» What to produce:
What lines below hold the string "appears"? Copy them all.

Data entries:

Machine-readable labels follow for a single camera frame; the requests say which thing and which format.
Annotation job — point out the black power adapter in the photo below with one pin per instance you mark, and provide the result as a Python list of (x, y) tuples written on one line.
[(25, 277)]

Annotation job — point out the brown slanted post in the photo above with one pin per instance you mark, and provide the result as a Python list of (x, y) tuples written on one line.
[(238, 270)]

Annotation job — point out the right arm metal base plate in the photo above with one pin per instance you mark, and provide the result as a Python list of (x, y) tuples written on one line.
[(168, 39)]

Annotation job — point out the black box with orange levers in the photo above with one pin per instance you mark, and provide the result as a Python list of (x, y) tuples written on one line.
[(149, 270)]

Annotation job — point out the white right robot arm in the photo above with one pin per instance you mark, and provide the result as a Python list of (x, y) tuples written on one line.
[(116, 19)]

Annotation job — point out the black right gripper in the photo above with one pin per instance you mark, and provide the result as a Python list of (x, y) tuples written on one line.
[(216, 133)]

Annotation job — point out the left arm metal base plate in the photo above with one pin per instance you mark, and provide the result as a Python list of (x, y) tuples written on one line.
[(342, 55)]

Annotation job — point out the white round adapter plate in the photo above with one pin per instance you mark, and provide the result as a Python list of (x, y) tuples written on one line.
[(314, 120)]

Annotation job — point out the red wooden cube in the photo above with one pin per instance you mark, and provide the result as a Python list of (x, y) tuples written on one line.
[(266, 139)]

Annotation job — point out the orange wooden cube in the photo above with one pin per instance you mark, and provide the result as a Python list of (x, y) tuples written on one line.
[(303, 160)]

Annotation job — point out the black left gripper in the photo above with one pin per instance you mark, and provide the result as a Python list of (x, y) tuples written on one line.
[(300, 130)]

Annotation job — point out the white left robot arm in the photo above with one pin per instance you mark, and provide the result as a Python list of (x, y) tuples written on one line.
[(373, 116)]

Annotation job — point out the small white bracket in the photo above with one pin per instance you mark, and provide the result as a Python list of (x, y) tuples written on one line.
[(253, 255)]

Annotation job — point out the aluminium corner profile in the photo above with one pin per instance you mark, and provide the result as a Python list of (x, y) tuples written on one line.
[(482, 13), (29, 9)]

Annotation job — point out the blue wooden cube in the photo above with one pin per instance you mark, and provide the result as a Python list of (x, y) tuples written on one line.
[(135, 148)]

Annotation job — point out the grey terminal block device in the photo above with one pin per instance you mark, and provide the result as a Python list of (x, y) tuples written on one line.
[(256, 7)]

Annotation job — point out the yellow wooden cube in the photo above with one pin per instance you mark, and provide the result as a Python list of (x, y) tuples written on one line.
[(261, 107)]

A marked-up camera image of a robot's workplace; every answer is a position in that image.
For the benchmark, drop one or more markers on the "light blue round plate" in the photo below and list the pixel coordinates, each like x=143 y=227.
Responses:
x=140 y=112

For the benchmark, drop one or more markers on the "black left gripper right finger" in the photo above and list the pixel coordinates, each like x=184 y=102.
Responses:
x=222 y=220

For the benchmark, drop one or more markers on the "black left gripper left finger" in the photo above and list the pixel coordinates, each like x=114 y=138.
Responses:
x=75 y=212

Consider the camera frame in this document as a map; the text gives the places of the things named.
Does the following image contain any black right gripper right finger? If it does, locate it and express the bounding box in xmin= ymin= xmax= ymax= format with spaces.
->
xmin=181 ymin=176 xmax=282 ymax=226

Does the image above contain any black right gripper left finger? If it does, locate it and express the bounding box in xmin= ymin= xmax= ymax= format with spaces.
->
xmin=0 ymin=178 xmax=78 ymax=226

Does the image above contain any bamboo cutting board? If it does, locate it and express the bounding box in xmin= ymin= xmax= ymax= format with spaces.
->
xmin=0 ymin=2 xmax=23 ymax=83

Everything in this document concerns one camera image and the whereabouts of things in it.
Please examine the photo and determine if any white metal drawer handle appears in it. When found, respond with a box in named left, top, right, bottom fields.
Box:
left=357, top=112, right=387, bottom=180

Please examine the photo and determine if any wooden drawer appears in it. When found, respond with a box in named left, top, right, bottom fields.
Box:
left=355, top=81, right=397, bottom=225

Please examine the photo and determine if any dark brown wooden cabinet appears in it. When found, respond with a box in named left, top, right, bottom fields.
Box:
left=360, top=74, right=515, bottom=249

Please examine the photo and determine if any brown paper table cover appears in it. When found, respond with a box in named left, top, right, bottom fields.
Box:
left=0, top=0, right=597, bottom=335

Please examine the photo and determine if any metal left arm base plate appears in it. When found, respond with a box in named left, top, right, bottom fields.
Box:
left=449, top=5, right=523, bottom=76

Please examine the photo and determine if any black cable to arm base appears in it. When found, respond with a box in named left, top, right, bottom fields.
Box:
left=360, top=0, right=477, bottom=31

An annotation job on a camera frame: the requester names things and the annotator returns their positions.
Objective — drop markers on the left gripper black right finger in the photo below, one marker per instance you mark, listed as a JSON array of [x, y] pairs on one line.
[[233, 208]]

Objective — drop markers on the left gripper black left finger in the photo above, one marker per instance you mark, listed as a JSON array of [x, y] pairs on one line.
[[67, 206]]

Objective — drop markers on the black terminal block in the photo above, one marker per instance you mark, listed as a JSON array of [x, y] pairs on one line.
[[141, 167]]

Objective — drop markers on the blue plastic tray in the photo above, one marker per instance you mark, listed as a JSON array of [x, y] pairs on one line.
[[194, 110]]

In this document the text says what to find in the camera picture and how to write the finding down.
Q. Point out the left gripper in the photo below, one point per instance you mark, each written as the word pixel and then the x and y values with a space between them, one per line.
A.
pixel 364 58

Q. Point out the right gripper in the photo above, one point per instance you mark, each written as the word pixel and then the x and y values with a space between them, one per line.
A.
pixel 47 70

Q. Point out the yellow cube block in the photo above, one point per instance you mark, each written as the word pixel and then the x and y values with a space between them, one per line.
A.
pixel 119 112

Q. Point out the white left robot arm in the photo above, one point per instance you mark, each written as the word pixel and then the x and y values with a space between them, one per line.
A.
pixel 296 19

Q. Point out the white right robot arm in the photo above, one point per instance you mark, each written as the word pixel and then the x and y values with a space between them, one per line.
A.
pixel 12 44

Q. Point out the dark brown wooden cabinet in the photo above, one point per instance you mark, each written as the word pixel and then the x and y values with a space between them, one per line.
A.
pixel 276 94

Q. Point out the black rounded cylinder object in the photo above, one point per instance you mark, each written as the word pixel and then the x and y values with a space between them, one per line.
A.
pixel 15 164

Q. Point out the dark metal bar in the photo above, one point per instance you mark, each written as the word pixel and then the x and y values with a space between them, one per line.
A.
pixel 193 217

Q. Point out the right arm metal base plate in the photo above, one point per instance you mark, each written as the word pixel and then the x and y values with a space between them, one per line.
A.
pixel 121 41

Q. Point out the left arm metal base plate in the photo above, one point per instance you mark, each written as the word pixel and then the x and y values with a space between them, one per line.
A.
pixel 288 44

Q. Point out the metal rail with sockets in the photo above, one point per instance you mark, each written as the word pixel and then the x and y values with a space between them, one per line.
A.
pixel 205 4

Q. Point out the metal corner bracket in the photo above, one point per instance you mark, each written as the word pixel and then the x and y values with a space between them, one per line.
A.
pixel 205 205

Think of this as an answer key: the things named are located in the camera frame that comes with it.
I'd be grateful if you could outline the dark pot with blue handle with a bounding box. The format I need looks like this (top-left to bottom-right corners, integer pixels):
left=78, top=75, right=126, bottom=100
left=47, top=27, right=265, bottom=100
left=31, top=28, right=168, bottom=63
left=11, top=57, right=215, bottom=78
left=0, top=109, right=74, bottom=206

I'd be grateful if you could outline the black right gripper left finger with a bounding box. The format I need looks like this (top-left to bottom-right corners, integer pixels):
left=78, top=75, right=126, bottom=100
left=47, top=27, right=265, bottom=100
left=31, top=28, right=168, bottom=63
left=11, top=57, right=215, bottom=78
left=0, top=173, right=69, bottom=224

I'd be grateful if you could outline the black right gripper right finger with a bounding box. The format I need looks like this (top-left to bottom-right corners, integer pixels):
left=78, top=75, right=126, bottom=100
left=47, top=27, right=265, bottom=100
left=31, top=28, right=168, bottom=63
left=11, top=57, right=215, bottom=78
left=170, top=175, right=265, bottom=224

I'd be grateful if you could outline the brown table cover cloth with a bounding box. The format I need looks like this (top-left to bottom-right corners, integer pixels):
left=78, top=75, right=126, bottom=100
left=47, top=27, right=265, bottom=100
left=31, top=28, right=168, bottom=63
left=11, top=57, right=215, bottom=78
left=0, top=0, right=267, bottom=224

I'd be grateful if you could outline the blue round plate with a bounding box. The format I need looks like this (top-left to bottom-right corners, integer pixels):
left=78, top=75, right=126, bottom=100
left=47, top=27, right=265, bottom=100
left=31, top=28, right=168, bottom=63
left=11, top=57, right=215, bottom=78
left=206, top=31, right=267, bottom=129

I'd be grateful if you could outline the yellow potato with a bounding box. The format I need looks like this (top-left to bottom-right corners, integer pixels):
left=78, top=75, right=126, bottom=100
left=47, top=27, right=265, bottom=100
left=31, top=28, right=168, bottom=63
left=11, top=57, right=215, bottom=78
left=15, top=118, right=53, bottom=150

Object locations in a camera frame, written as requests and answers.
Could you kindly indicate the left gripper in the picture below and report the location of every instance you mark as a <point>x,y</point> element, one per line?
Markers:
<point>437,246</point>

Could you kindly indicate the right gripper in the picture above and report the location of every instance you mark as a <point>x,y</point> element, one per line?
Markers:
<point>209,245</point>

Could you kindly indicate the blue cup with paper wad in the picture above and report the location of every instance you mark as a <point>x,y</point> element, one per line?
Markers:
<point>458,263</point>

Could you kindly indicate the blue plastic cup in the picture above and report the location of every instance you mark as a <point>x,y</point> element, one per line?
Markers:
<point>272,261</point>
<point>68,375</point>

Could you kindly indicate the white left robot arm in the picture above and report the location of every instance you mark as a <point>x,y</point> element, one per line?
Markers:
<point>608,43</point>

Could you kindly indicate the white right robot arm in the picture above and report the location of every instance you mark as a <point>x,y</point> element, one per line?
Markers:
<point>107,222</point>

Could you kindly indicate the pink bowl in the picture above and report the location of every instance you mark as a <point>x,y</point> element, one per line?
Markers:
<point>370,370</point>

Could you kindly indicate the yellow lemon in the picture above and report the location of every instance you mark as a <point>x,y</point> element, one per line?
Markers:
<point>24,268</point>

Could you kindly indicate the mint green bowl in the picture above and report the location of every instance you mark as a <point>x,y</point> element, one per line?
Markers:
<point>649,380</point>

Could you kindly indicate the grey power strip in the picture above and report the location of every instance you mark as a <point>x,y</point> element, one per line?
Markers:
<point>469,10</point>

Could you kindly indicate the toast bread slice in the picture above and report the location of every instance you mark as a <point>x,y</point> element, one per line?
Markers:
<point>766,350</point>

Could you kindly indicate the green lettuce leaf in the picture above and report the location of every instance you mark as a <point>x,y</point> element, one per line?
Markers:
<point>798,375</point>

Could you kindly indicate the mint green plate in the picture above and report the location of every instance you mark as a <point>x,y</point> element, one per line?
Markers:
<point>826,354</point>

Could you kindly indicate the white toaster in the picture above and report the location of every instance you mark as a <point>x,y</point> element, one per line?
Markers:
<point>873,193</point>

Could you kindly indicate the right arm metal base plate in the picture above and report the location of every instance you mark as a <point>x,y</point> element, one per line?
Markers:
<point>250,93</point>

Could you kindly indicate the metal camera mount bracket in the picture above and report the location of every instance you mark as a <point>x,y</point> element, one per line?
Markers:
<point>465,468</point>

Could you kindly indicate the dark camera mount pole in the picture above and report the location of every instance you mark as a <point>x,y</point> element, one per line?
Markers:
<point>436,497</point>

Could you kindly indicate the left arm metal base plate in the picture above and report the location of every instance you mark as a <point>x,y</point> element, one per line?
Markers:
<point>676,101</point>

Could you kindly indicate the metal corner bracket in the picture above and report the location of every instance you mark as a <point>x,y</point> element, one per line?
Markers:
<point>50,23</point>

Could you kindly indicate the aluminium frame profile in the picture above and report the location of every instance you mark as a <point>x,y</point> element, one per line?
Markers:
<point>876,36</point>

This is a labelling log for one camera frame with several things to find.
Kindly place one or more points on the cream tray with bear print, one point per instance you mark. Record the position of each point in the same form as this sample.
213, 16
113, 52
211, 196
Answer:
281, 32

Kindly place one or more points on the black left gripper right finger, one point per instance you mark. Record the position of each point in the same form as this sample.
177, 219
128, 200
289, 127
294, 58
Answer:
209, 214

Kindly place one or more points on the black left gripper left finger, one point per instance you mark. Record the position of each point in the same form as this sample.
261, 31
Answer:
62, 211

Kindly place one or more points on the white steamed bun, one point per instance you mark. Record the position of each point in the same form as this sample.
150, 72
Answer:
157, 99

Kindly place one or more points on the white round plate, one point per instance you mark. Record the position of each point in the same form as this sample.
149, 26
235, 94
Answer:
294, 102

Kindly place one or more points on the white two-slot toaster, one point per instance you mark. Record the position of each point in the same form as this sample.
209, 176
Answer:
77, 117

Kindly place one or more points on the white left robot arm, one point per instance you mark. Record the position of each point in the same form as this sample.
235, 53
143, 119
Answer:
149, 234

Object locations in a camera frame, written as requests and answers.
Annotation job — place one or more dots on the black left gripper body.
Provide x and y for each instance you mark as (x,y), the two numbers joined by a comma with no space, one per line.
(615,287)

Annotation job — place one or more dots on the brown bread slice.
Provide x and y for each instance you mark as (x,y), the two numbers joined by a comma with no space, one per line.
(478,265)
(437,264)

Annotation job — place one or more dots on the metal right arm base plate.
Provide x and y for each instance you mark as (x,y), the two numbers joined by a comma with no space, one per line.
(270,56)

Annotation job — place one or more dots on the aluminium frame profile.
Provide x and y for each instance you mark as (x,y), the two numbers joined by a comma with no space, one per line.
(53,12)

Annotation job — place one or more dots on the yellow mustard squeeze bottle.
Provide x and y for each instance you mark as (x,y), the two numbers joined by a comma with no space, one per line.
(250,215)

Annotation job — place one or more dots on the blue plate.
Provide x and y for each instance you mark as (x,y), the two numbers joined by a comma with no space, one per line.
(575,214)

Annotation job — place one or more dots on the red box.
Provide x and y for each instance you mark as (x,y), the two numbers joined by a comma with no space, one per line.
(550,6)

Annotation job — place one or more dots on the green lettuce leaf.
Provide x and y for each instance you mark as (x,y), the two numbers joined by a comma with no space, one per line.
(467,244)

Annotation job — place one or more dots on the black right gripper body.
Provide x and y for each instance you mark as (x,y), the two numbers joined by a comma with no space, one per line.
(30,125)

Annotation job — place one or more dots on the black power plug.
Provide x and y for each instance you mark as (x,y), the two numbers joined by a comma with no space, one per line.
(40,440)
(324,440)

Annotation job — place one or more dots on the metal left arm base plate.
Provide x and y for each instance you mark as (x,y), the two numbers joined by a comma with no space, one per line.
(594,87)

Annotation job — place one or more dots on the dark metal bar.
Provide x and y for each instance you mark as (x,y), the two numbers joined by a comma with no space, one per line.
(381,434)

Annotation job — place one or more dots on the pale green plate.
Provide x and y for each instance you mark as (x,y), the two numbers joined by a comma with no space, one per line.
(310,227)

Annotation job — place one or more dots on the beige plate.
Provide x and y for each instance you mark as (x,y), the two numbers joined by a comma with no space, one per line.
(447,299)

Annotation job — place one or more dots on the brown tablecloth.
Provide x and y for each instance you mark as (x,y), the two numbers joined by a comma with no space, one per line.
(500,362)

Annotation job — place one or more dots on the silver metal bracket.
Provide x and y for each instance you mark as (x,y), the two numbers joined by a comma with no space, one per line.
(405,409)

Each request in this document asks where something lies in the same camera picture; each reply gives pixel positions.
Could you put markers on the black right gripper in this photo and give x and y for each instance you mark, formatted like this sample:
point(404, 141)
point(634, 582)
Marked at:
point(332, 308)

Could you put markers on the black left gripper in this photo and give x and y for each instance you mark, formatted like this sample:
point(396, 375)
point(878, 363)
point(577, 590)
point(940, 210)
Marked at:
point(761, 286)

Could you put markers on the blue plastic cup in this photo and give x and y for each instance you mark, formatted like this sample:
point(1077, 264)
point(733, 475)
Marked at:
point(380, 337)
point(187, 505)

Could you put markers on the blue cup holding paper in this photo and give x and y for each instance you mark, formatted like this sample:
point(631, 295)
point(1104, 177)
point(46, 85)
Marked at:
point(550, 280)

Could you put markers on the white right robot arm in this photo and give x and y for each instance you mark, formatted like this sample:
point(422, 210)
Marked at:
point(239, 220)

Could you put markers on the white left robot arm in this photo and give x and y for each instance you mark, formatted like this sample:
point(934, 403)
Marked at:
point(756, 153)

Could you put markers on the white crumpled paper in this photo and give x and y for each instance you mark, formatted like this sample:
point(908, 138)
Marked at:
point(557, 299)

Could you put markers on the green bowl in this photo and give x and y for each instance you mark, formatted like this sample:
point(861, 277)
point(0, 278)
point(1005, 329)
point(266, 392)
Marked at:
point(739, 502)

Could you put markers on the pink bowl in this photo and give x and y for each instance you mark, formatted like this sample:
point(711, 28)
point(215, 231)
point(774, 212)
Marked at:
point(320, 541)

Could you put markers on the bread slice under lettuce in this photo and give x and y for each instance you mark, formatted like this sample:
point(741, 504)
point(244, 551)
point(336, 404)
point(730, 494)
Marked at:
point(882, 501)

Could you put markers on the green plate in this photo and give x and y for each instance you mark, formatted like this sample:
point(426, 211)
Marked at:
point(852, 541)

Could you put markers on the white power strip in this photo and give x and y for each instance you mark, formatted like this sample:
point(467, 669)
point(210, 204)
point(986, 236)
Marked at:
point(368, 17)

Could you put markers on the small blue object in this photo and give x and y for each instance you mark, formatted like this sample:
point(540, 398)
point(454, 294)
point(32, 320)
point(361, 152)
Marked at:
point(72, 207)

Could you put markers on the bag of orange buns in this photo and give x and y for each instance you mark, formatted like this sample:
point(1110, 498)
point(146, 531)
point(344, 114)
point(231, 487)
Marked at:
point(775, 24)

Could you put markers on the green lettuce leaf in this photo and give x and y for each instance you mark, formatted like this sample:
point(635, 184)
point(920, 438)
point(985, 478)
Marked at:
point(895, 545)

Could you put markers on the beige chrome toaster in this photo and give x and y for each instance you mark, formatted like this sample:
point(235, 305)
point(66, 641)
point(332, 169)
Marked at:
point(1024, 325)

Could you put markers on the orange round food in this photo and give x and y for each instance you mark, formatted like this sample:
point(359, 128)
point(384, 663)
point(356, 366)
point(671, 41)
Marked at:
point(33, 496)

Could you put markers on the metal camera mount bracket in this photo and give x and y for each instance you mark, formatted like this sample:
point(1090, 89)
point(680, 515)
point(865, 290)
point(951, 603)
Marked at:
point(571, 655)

» Response for this exercise:
Please examine the photo and determine if any white metal drawer handle appears in it. When found, respond with a box in named left, top, right, bottom fields.
Please examine the photo and determine if any wooden drawer appears in it. When found, respond with a box in named left, top, right, bottom fields.
Please examine the photo and determine if any dark brown wooden cabinet appears in it. When found, respond with a box in named left, top, right, bottom fields.
Please examine the photo and determine if any brown paper table cover appears in it. When found, respond with a box in named left, top, right, bottom fields.
Please examine the photo and determine if any metal left arm base plate appears in it. When found, respond with a box in named left, top, right, bottom fields.
Please examine the photo and determine if any black cable to arm base appears in it. When found, respond with a box in named left, top, right, bottom fields.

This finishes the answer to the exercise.